Хватит. Хватит. Хватит. Дышать надо и перестать реветь. Вон уже все глаза заплыли, на казашку стала похожа. Ой, бабушка, бабушка, бабушка! Больно. И вправду больно! Я любила, правда, и поделилась бы, если бы мне позволили. Но вы видеть меня не хотели, наверное. Ребенок от предыдущих браков словно пробный всегда. Как будто немножечко ненастоящий, несуществующий.
Ну, поехали. Господи, а народу сколько собралось. Толпа. Толпа и гроб. Страшно. Почему-то не подумала, что он обязательно будет. Зловеще и как-то по-киношному. Как будто не взаправду.
Теперь на кладбище. Все голосят, и я реву, не сдерживаясь. Бабушку жалко и его нигде не видно. Нигде. Вообще.
А потом вдруг по спине хлопок неуверенный и голос тихий, смущенный: «Ну-ну, будет тебе».
Покосилась. Не смогла посмотреть прямо. Низенький. С меня ростом или меньше еще, может быть. Куртка серая или черная, или синяя, заклепки странные, рукава засалены… Да не в куртке дело, господи! Икнула. Смешно как. Поздороваться хотела, а икнула. Ну что скажешь тут? Ну, спроси меня о чем-нибудь, остановись, поверни к себе, обними, наконец! Нет. Идет рядом. Тоже ссутулившись. Тоже руки в карманах. Со спины, наверное, кажется, что мы прямо одинаковые. Это хорошо. Это почему-то очень приятно.
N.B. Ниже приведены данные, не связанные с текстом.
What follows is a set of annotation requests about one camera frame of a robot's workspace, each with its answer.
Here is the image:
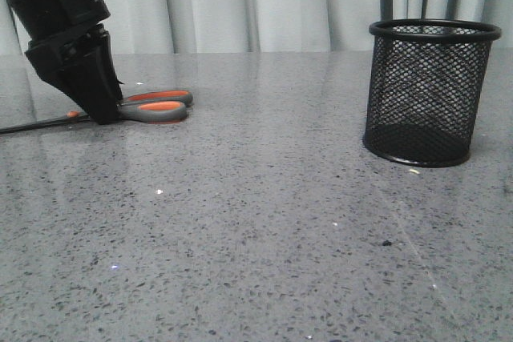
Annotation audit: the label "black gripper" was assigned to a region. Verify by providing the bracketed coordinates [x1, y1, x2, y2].
[7, 0, 123, 125]

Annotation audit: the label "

«Ну, давай». Отошел. Нырнул в толпу, будто и не было. А мне не плачется больше, не идется, не думается. Муторно. Голова болит. И домой хочу.
Хорошо, что все быстро кончилось. Дома мама встретила. С грибным супом и очень печальными глазами. Видно, что хочет спросить, хочет, чтобы поговорила с ней, но чего тут расскажешь? Вроде бы не случилось ничего, а вроде бы – все на свете. Увидела. Живого. Настоящего. Моего. Только так еще тяжелее, почему-то. Ощущать, что я ему, всему такому существующему, по правде не нужна.